The Future Ain't What It Used To Be - 2017

  The Future Ain't What It Used To Be - 19.05.2017 - Album
 1. Let It Roll
 2. Stone Cold Love
 3. Callin’ You Home
 4. Don’t Turn This Good Heart Bad
 5. Gypsy Rose
 6. No Stranger To Heartache
 7. Vulture City
 8. Hollywood
 9. Chasin’ The Feeling
 10. Goin’ Back To Georgia

Donner un successeur à un premier album réussi, fort prometteur qui a récolté d'excellentes critiques un peu partout est un exercice périlleux, un défi plutôt difficile à relever car les attentes, les exigences sont plus élevées. A ce niveau, tout le monde est plus ou moins logé dans l'univers du Hard Rock, du Heavy metal, de la musique au sens large du terme. Au moment de sortir "The Future Ain't What It Used To Be", le quartette américain de BITERS est donc attendu au tournant: soit il confirmera les choses positives démontrées sur le précédent album ("Electric Blood") paru 2 ans plus tôt, soit il risque de décevoir. Autant dire que BITERS ne doit pas se relâcher, d'autant que de plus en plus de jeunes pousses aux dents longues sont prêts à en découdre dans le domaine du revival Classic-Rock/Hard Rock (qu'il s'agisse de Glam 70's, de Sleaze-Rock, de Hard/Glam 80's, d'AOR, de Hard Rock, de Southern-Rock ou autre...). 
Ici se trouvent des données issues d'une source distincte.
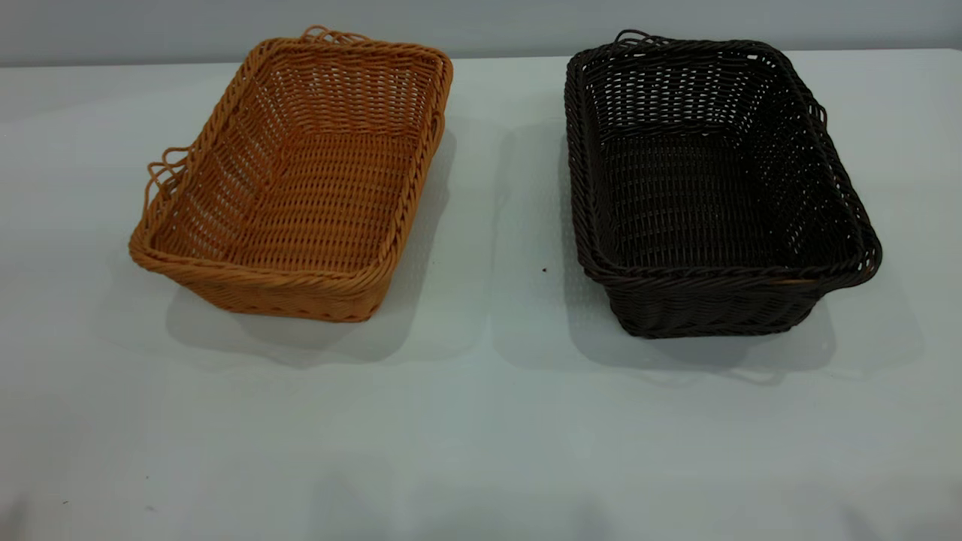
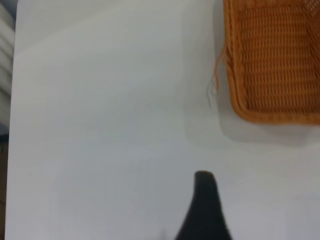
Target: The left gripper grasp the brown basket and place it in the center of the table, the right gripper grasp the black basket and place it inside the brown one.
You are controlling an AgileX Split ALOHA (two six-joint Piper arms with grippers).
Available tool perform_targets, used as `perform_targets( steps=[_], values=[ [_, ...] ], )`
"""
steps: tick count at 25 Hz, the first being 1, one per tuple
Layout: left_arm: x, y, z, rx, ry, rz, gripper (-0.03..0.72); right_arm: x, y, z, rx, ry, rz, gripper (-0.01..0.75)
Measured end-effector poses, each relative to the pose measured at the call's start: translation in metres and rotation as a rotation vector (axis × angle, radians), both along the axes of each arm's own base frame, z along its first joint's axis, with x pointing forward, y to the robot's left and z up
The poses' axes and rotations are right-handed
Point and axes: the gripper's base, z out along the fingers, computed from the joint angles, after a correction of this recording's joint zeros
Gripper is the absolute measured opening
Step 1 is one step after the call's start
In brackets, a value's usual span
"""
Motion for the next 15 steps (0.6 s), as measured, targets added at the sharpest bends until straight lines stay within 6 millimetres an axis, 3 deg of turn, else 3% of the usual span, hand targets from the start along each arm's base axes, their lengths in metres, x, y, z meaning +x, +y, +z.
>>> perform_targets(
  steps=[6, 10, 15],
  values=[
    [0.065, -0.001, -0.007, 0.006, 0.029, -0.005, 0.563, 0.064, 0.023, -0.044, 0.163, 0.21, 0.142, 0.626],
    [0.096, -0.002, -0.015, 0.006, 0.044, -0.006, 0.563, 0.089, 0.053, -0.082, 0.203, 0.381, 0.182, 0.612],
    [0.119, -0.002, -0.023, 0.006, 0.063, -0.005, 0.563, 0.112, 0.091, -0.123, 0.298, 0.714, 0.127, 0.6]
  ],
)
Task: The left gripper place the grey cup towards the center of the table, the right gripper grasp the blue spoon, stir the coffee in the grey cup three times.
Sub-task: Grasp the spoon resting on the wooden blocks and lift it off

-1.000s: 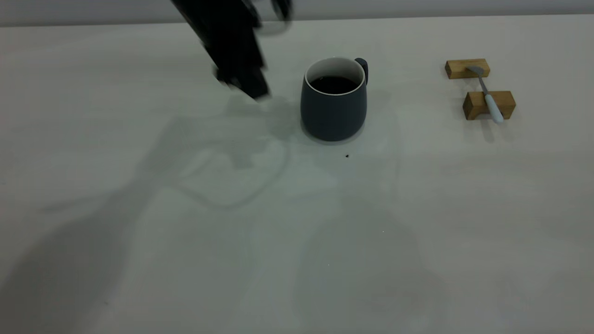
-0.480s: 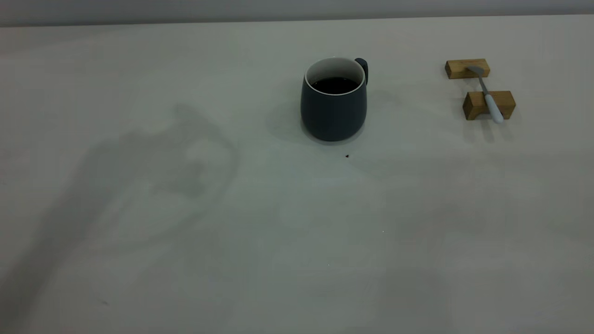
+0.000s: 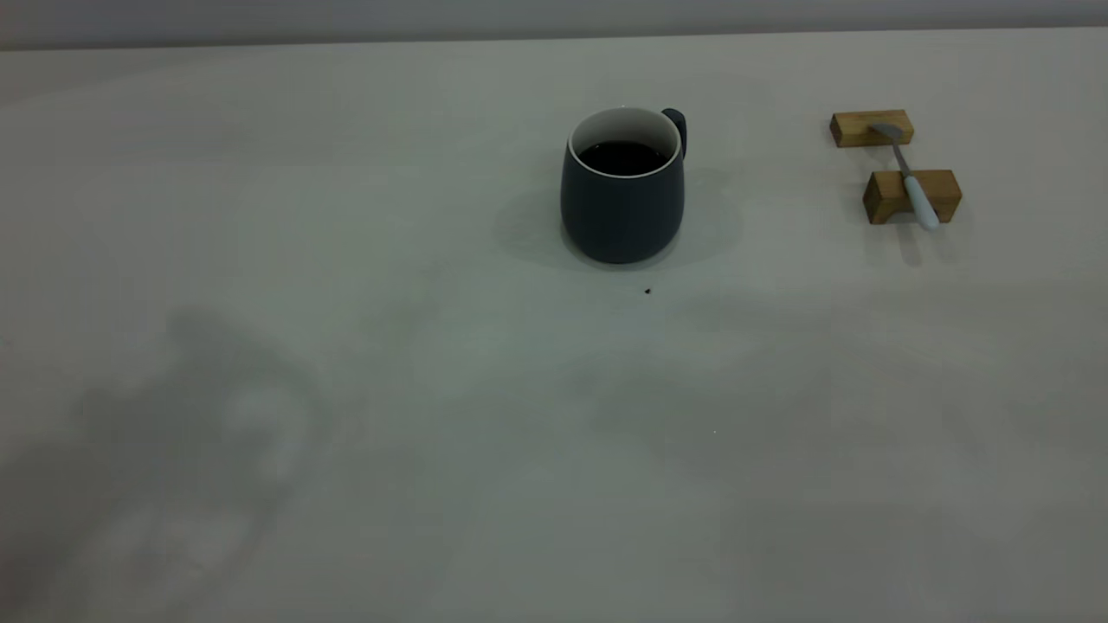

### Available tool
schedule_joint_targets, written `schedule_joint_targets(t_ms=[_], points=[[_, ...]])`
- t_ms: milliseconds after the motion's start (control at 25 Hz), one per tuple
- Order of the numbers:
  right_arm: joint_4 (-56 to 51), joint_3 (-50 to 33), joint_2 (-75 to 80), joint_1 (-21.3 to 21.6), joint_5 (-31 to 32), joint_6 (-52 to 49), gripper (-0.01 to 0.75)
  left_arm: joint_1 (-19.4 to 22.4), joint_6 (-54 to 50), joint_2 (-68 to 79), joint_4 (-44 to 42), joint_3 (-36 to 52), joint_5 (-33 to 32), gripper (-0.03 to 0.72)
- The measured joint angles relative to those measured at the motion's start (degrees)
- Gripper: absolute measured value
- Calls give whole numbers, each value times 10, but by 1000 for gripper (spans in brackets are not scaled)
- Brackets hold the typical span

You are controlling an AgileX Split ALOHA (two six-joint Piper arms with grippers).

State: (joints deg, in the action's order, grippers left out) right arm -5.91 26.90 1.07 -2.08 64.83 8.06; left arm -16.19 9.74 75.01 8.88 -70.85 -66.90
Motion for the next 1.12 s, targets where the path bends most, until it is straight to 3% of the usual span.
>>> schedule_joint_targets(t_ms=[240, 520, 720, 1000, 1120], points=[[0, 0, 0, 0, 0, 0, 237, 0, -65, -132, -41, 209, 0, 585], [0, 0, 0, 0, 0, 0, 237, 0, -130, -274, -80, 358, 23, 585], [0, 0, 0, 0, 0, 0, 237, 0, -132, -366, -83, 408, 55, 585], [0, 0, 0, 0, 0, 0, 237, 2, -132, -499, -80, 420, 27, 585], [0, 0, 0, 0, 0, 0, 237, 35, -132, -560, -79, 420, 21, 585]])
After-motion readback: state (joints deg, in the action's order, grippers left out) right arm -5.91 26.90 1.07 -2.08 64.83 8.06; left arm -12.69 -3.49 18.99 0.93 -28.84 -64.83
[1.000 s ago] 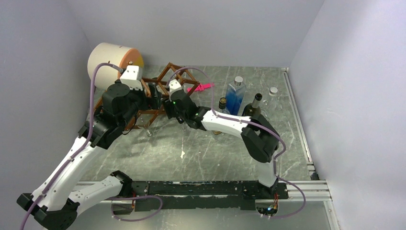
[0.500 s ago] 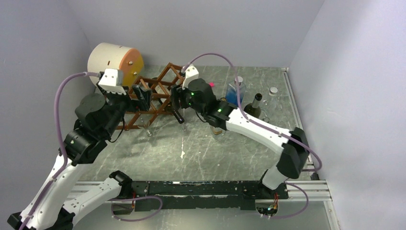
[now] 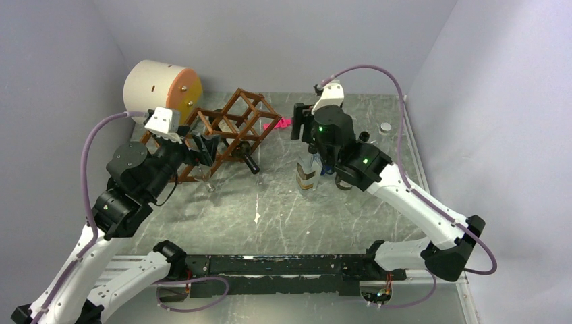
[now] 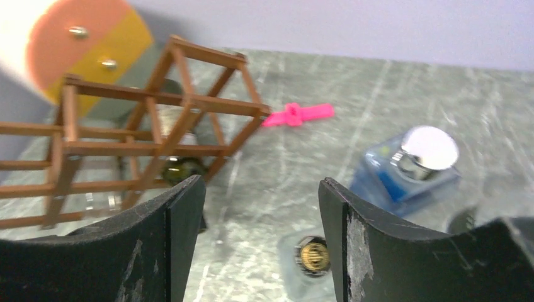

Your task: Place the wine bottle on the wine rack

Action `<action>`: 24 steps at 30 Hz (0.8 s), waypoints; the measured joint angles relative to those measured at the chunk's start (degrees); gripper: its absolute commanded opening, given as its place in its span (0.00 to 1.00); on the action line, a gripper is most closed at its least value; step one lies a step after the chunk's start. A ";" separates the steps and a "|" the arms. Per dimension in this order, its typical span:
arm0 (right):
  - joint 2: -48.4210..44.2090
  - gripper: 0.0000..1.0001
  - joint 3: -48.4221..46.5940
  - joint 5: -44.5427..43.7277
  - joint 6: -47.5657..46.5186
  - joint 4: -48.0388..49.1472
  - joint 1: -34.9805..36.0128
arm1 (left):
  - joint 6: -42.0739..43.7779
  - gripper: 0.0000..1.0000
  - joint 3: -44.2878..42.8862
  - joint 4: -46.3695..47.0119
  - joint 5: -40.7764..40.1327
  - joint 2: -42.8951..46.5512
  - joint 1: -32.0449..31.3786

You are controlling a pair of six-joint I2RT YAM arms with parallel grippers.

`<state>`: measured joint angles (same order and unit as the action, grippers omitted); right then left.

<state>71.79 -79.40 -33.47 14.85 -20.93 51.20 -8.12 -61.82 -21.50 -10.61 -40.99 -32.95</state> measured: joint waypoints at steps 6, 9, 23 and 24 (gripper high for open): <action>0.28 0.72 0.87 -0.98 2.91 -6.54 -4.13 | -0.04 0.95 0.74 0.70 0.90 -0.81 0.00; 0.11 0.72 2.80 -0.33 4.11 -8.07 -4.35 | -0.04 0.95 0.85 0.90 1.46 -1.40 0.00; 0.33 0.36 9.46 3.87 4.04 -9.27 -5.49 | 0.39 0.95 2.84 3.32 7.80 -3.61 0.00; 0.35 0.33 9.68 4.22 3.67 -9.14 -5.53 | 0.61 0.95 3.21 3.48 9.01 -3.65 0.00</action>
<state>72.14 -69.71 -29.26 18.52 -30.06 45.67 -7.51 -58.61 -18.02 -1.61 -44.64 -32.95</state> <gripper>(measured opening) 0.420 0.947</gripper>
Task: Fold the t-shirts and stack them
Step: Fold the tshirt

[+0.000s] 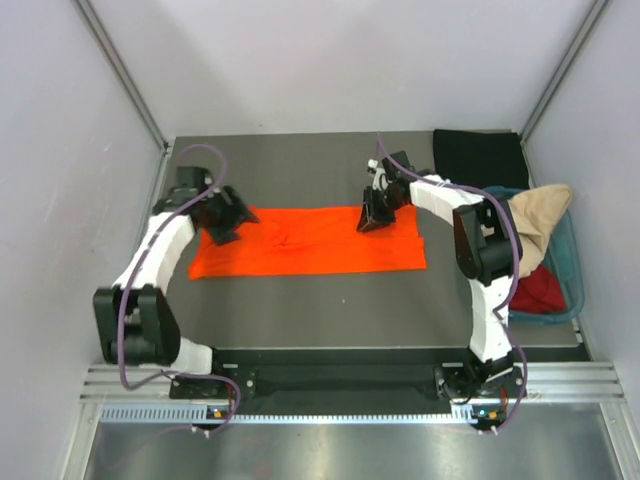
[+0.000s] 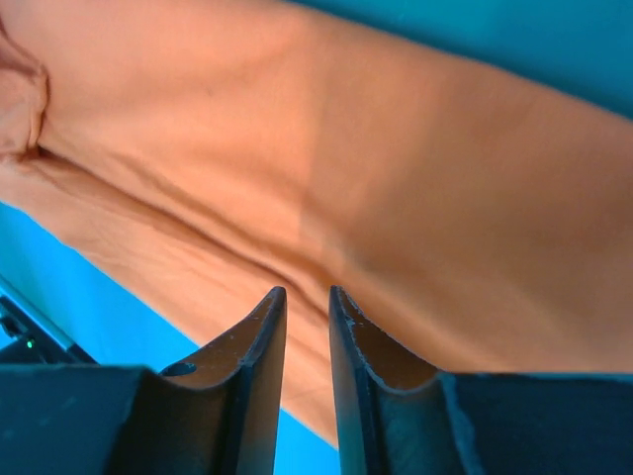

Ce second opus de BITERS s'inscrit plutôt dans la continuité par rapport à "Electric Blood". La musique du quartette d'Atlanta navigue toujours entre la Power-Pop, le Glam-Rock 70's et le Hard Rock mélodique. Toutefois, "The Future Ain't What It Used To Be" n'est pas pour autant une resucée de son prédécesseur, les gars de BITERS ayant eu l'idée judicieuse d'injecter quelques idées nouvelles. Ainsi, quelques subtils arrangements fins, élégants viennent enrichir les compos de cet album.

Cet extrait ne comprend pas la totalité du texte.